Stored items
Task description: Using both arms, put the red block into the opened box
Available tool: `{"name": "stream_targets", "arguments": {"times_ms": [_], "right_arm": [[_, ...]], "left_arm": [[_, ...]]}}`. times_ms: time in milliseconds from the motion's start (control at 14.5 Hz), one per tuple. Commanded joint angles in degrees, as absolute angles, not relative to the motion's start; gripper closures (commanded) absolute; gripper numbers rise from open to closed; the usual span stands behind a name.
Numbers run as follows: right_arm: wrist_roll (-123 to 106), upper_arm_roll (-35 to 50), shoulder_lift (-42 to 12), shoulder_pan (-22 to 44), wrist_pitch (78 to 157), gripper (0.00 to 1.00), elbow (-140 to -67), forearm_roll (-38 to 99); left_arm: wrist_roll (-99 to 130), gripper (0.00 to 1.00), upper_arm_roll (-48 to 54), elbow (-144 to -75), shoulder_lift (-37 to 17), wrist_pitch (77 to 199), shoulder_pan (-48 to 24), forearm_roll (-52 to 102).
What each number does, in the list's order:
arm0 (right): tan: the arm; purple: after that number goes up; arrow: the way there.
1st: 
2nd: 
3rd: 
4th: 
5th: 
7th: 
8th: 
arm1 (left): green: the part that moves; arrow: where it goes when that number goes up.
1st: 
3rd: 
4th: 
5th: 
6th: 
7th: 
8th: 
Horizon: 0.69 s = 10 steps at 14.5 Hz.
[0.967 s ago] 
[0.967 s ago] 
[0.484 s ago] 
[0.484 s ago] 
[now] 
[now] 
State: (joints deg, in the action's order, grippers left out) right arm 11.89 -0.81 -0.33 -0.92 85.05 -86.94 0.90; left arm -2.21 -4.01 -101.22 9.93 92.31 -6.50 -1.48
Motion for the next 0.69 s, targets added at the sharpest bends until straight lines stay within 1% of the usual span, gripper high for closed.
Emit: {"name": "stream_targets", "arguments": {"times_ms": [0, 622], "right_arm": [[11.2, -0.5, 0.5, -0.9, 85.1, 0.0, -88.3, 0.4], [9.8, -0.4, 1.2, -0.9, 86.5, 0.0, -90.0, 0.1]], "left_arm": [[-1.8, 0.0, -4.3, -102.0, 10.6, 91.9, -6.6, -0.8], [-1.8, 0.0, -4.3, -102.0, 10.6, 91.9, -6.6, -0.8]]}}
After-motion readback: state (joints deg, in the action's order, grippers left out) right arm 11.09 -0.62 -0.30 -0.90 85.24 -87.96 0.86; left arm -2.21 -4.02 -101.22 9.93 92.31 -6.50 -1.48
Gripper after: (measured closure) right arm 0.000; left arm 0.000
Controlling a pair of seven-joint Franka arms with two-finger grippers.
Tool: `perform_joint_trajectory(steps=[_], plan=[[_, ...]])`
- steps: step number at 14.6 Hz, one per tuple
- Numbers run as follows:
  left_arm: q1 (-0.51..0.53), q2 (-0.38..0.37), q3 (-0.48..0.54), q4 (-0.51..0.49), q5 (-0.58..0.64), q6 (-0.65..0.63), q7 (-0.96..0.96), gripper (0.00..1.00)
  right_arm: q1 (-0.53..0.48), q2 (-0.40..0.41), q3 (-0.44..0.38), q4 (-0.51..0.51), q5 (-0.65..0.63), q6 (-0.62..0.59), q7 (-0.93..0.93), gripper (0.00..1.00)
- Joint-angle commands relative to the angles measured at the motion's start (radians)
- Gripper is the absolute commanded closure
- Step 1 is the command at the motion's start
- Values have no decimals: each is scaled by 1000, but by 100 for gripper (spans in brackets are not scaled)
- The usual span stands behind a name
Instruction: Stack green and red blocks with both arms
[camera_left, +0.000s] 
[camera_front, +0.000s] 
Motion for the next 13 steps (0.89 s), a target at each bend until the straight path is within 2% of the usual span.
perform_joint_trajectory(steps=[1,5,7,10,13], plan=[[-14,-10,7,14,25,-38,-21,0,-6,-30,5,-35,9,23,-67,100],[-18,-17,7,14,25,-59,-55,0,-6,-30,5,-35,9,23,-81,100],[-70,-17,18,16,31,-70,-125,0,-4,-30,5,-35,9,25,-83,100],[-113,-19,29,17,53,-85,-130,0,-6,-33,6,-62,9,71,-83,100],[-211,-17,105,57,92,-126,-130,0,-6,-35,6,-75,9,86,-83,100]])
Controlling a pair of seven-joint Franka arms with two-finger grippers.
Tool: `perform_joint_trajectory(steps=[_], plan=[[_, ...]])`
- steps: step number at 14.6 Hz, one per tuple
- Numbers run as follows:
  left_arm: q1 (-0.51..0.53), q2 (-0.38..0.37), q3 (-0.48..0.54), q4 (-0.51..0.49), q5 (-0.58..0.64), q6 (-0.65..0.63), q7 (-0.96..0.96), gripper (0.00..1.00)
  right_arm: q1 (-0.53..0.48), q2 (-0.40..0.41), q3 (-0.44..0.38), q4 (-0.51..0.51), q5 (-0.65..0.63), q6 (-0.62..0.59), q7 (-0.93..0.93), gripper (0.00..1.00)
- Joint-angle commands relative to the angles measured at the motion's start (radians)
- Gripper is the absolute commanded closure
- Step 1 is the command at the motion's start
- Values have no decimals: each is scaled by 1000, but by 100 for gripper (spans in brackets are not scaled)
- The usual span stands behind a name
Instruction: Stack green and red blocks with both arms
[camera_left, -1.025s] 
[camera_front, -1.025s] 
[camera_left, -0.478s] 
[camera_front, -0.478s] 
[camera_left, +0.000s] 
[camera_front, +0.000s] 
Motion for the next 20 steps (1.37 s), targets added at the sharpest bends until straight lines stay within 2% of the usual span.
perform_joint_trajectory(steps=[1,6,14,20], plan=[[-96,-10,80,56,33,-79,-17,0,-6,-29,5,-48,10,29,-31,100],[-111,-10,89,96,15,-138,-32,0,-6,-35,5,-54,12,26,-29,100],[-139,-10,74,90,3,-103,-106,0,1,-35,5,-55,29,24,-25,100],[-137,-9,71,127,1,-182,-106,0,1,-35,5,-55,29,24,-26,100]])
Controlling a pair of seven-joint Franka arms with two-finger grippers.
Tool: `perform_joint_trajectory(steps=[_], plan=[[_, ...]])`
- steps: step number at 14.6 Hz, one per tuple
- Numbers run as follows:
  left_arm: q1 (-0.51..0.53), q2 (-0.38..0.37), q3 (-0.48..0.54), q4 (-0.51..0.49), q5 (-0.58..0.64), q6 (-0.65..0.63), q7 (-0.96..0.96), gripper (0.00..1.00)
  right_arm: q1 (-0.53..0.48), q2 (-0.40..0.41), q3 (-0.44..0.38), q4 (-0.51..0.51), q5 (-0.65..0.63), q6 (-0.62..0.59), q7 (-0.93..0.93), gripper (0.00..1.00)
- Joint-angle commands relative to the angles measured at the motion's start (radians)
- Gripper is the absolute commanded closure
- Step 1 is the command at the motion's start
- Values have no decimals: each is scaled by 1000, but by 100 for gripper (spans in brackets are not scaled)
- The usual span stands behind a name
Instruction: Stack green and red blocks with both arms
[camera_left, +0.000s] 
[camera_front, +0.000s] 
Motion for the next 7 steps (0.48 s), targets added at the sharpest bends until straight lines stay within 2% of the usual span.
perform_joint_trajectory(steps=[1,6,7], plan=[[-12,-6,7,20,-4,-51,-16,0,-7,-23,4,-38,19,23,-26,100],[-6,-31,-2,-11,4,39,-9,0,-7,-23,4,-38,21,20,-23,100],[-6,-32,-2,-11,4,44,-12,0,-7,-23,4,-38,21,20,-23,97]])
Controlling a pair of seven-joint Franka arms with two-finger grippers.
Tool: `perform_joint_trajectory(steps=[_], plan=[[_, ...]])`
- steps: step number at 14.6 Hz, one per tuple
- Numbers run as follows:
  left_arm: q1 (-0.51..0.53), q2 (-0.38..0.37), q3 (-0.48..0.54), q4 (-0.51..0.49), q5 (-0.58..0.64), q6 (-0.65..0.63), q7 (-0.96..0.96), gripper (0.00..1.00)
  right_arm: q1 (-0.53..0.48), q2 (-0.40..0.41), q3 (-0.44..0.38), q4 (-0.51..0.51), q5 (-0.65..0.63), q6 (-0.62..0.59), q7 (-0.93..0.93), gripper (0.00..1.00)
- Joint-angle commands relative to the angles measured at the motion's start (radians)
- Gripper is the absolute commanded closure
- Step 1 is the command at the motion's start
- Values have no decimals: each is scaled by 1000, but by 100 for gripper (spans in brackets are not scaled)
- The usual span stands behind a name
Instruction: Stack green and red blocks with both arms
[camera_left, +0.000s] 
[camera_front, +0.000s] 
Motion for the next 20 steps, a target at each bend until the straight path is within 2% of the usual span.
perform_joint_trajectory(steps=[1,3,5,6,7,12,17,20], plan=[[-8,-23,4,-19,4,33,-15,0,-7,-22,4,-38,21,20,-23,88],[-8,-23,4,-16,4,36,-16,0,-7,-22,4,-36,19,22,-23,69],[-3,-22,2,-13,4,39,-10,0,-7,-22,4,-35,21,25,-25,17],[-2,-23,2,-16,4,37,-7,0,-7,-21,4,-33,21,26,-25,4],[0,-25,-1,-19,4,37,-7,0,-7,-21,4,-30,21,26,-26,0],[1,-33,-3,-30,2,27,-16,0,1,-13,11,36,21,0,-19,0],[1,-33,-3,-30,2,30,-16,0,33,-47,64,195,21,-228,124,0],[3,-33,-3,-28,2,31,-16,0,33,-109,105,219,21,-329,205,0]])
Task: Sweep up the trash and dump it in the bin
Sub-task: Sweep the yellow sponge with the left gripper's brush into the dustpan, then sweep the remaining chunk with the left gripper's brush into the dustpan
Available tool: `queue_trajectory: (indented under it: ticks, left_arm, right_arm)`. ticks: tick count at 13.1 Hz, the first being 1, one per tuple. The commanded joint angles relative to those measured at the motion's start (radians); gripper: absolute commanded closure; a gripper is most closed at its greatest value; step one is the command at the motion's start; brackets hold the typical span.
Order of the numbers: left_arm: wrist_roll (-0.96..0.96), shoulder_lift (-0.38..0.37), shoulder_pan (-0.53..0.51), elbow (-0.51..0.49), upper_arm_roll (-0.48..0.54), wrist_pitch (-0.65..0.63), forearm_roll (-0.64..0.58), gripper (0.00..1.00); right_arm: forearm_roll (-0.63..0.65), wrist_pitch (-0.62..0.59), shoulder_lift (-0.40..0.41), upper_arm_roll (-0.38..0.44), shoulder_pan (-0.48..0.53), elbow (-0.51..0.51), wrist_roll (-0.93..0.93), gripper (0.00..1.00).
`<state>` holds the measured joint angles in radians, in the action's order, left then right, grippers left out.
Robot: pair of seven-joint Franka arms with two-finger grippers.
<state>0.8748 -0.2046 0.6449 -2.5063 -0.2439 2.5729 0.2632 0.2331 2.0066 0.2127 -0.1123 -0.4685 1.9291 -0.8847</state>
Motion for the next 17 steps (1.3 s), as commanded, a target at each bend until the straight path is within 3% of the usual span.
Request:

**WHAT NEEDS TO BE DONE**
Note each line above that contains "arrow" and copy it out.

**YOUR SOLUTION**
arm0 (right): tan: the arm; purple: after that number goes up; arrow: the way there.
arm1 (left): green: the part that moves; arrow: where it goes when that number goes up.

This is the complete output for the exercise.